#### Aim of the exercise:
What is the number of lines in the entries that contain the word "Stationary"? Answer with that figure alone.

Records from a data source
※

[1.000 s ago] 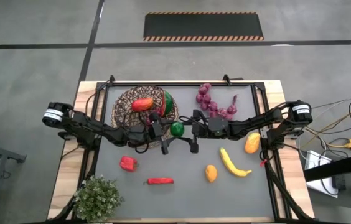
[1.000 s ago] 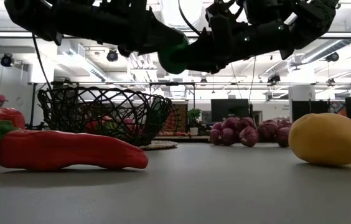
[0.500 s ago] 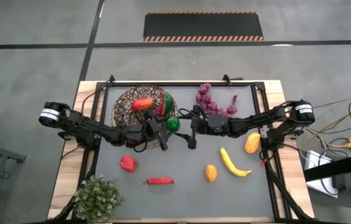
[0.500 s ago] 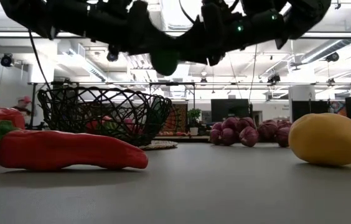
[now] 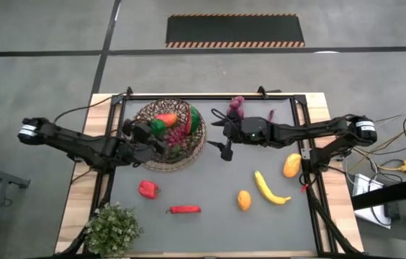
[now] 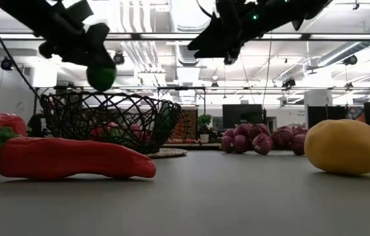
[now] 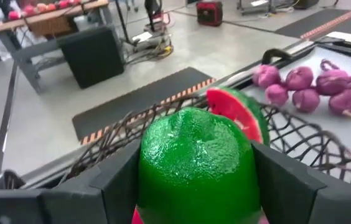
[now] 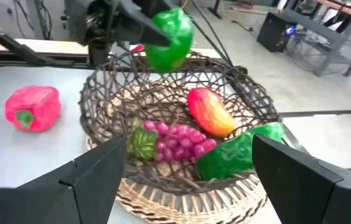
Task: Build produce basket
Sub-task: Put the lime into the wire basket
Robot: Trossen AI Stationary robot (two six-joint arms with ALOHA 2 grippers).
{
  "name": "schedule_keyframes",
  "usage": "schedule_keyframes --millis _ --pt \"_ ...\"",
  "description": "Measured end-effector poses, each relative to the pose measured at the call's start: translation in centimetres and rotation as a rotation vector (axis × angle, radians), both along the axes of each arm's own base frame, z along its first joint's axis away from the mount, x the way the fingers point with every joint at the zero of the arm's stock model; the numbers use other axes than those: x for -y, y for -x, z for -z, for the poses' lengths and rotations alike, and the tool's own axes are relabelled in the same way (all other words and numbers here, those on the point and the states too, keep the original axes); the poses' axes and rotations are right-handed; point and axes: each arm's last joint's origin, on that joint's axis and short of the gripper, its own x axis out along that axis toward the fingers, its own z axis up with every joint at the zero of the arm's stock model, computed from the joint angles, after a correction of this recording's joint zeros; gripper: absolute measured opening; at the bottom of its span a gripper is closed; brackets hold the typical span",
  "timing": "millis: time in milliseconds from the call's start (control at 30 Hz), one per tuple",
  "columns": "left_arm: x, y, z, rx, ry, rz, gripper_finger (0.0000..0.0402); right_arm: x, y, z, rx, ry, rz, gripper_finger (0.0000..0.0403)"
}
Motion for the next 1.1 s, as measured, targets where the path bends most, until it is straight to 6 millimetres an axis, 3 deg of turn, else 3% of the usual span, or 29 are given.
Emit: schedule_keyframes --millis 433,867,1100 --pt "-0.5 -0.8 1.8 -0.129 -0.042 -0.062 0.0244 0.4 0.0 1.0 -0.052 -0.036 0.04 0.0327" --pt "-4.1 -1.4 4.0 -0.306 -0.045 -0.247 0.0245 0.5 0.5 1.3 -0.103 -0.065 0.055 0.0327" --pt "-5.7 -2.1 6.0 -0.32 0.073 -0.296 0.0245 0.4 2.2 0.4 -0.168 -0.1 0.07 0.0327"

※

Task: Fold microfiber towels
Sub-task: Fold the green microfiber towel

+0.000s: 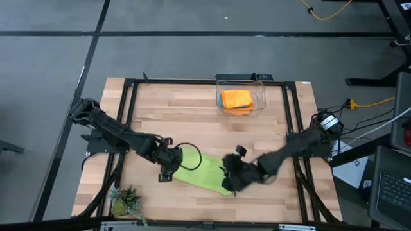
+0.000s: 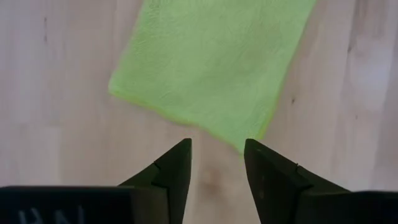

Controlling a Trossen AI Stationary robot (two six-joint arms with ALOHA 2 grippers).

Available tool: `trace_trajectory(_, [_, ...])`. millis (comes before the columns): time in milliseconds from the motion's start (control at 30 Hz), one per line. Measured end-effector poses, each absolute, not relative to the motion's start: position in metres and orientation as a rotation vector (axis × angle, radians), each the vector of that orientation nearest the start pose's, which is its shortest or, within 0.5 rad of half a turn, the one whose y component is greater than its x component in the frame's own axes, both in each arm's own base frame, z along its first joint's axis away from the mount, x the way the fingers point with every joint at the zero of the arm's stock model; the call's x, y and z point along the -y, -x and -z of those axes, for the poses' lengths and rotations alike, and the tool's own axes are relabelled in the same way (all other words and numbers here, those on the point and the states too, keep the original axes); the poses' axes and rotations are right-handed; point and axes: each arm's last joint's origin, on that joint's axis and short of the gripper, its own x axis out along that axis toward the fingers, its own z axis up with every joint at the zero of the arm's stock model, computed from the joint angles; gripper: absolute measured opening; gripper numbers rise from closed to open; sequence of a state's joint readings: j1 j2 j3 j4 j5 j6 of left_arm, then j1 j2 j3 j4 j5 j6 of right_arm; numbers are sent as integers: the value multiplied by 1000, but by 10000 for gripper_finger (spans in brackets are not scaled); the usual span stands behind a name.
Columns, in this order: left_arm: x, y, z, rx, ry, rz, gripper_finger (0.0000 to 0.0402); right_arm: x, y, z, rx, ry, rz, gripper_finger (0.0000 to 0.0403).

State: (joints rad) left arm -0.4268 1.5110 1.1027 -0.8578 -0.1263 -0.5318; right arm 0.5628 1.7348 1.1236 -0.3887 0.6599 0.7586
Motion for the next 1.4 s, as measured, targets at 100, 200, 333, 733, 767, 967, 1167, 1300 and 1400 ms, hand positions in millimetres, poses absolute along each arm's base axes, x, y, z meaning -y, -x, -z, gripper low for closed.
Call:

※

#### Written answer:
2